The day this article posts on the website will be January 19th, 2016. I just have one quick question, where are you on your new year’s resolutions? Unless they have turned into habits, they are most likely over with. Maybe you know yourself well enough and have read enough personal growth and development books to know that for the most part they do not work. Maybe, you didn’t make any because you knew you would just let yourself down again. Whether you made one or not on January 1, chances are in 2016 you will make some promises to yourself that you will most likely not keep. The truth is that no one lets us down more than we do. No one lies to us more than we lie to ourselves, and no one is as critical to us as we are to ourselves. These facts of human nature can give us great insights into being better leaders and creating better work environments.
I cannot begin to tell you how many times I have let myself down. I have done the wrong thing more times than I care to admit even when I told myself I would not do it. There is no reason to drift into the why of that statement, although there is much research available there, let’s dive into the impact of that statement. When I tell myself I will not do something, then do it, I let myself down. Since there is no one in this world I talk to or interact with more than myself, just by sheer statistics, it will be impossible for someone else to disappoint me more than me; it is actually true for all of us. Lying to myself and being critical of myself are synonyms really for disappointing myself so let’s just group them together. Don’t get me wrong, I am not in any sad state of depression, I am an upbeat encourager, sometimes over the top enthusiast for getting the most out of life. But that doesn’t mean I am not critical of myself. Having this level of insight into myself has paid off hugely as it relates to my ability to lead.
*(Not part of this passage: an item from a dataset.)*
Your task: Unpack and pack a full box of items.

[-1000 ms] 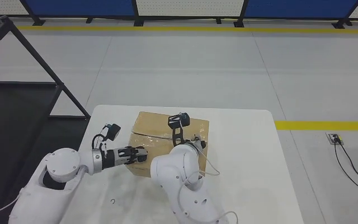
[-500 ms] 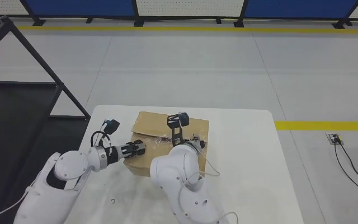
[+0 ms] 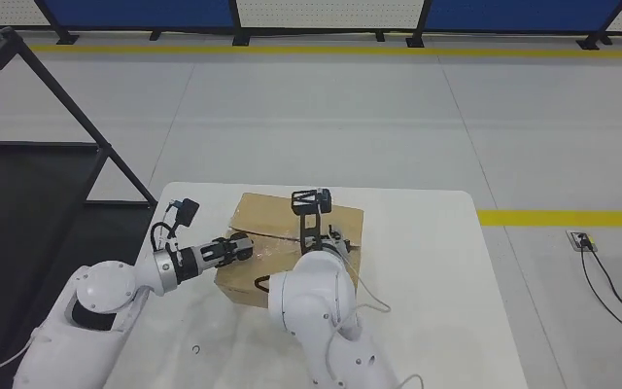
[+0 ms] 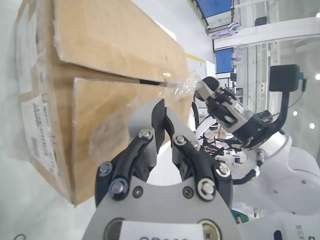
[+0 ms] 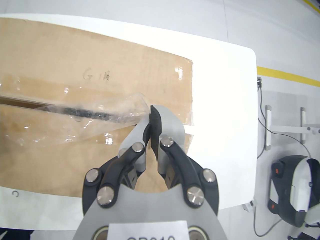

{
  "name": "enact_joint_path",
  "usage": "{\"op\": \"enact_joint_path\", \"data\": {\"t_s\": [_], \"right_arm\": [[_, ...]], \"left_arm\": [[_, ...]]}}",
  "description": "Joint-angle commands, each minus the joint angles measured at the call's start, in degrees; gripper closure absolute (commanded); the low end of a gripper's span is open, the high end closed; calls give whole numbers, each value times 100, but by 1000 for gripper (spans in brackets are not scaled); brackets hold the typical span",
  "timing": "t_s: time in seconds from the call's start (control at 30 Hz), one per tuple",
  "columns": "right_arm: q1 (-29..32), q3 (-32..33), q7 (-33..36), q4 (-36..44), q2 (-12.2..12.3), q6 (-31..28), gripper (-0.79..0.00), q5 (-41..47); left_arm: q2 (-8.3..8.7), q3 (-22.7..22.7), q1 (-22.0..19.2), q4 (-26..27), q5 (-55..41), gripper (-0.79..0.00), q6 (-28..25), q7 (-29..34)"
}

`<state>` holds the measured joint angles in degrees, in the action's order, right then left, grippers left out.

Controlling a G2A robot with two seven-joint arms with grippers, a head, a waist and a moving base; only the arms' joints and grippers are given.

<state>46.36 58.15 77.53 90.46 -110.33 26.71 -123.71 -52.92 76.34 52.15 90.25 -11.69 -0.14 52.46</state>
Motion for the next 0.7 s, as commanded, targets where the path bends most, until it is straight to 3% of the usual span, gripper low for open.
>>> {"op": "enact_joint_path", "data": {"t_s": [0.0, 0.33, 0.67], "right_arm": [[3, -18, -177, 113, 2, 181, 0, 72], [-183, -204, -1070, 563, -62, 1076, 0, 800], [-569, -207, -1994, 241, -225, 2000, 0, 1251]], "left_arm": [[4, 77, 47, 56, -143, -31, -61, -9], [-19, 361, 349, 96, -840, -31, -384, -452], [-69, 826, 1257, 475, -1545, -157, -1487, -1374]]}}
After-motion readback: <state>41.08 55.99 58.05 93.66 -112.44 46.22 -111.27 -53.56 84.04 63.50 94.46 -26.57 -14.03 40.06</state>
It took a few learning lessons but it hit me when a staff member came to me six weeks later and asked if they were getting better. They said they have been thinking about it and working on it and wanted to ask if I noticed anything. I had to be honest, I had no idea what they were talking about. They told me that I made mention of a particular communication issue they were having. They went and researched, worked on it, told some others, they really were sensitive to what I said and I don’t even remember it. After we talked for a while I realized how hard this person had been on themselves. They must have relived that moment and my statement 100 times. Then it hit me, I related to how critical this person was of himself. I remembered my leaders saying something to me and how I thought about it to the point of nausea.
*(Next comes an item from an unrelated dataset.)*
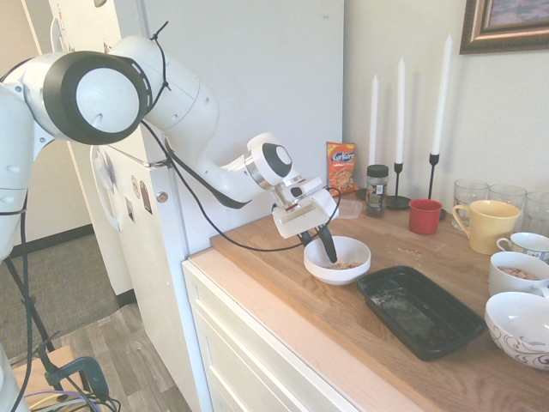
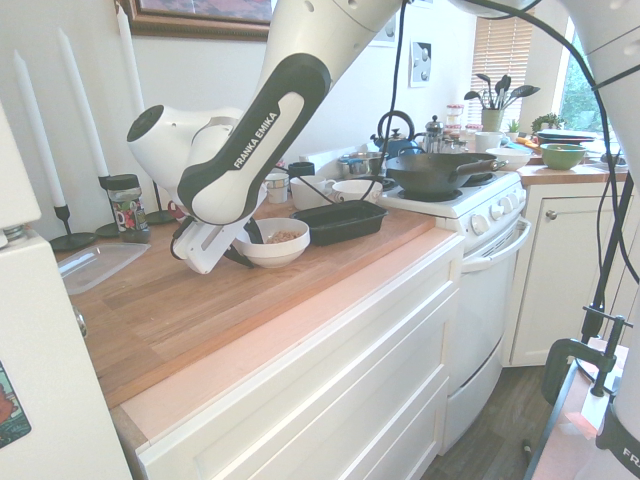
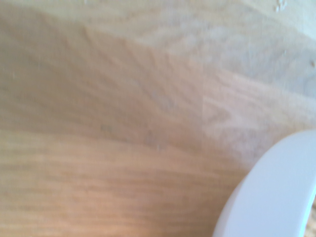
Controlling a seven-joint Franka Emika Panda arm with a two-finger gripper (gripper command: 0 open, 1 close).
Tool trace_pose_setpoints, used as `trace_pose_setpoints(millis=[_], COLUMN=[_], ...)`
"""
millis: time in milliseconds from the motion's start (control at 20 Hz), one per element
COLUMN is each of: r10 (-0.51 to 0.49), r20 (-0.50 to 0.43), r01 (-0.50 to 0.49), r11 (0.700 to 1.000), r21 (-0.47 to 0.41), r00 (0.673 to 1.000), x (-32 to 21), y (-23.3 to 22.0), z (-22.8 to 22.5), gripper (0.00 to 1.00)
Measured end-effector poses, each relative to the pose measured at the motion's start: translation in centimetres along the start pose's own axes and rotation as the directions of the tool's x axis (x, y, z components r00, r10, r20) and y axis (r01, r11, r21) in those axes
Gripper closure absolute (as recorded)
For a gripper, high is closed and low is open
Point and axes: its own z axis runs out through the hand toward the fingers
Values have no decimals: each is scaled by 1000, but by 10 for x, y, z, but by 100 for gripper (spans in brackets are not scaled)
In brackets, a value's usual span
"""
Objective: Put the cereal into the box
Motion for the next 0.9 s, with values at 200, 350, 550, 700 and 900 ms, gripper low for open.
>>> trace_pose_setpoints(millis=[200, 350, 550, 700, 900], r10=[1, 9, 28, 38, 53], r20=[8, 15, 31, 38, 28], r01=[-1, -9, -28, -39, -54], r11=[1000, 1000, 1000, 999, 997], r21=[0, 2, 11, 21, 52], r00=[1000, 1000, 999, 999, 998], x=[-3, -2, 1, 3, 13], y=[2, 3, 5, 5, 9], z=[2, 3, 2, -1, -23], gripper=[100, 100, 100, 100, 100])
As a leader we are given the opportunity to influence others lives. We get to speak into other people’s life with both truth and love. Speaking in truth means that we don’t shy away from difficult conversation about behaviors and attitudes. Speaking in love means that we don’t tie those difficult conversations to their identity. When someone leaves any time spent with me, I want them to feel encouraged and empowered, even if I just told them they were the worst presenter I ever heard.
Since we now have this insight into how hard we are on ourselves, let’s try to remember that the next time we have to have that difficult conversation with someone else. They too will be harder on themselves than we would be on them. When they leave that conversation, even if it’s a termination, imagine them leaving feeling great about what lies ahead for them and not depressed about how they let you and themselves down yet again.